### Exercise description
Search the material for lines containing the word "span", and copy each one.

····················

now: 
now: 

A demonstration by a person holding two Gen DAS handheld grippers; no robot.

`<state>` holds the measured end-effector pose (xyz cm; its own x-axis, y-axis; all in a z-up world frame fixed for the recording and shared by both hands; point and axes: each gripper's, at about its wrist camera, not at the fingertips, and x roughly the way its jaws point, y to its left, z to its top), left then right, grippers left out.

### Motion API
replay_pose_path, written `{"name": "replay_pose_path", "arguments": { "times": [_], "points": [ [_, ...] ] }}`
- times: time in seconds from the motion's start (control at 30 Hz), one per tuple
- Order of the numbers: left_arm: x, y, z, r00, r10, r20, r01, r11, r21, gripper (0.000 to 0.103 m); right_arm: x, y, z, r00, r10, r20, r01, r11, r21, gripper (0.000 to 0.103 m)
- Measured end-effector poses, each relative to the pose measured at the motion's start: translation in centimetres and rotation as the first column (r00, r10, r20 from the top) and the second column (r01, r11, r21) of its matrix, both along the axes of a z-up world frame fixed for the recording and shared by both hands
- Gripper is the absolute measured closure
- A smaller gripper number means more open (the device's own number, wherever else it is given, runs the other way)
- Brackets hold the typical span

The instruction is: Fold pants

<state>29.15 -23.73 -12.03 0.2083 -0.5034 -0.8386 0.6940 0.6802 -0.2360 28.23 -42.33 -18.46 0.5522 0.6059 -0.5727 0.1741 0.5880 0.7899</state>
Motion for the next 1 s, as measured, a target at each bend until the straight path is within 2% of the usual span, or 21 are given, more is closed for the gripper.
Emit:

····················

### Answer for the task
- Brackets hold the typical span
Motion for the next 1 s, as measured, a target at each bend until the straight path is within 2% of the usual span, or 21 are given, more is closed for the gripper.

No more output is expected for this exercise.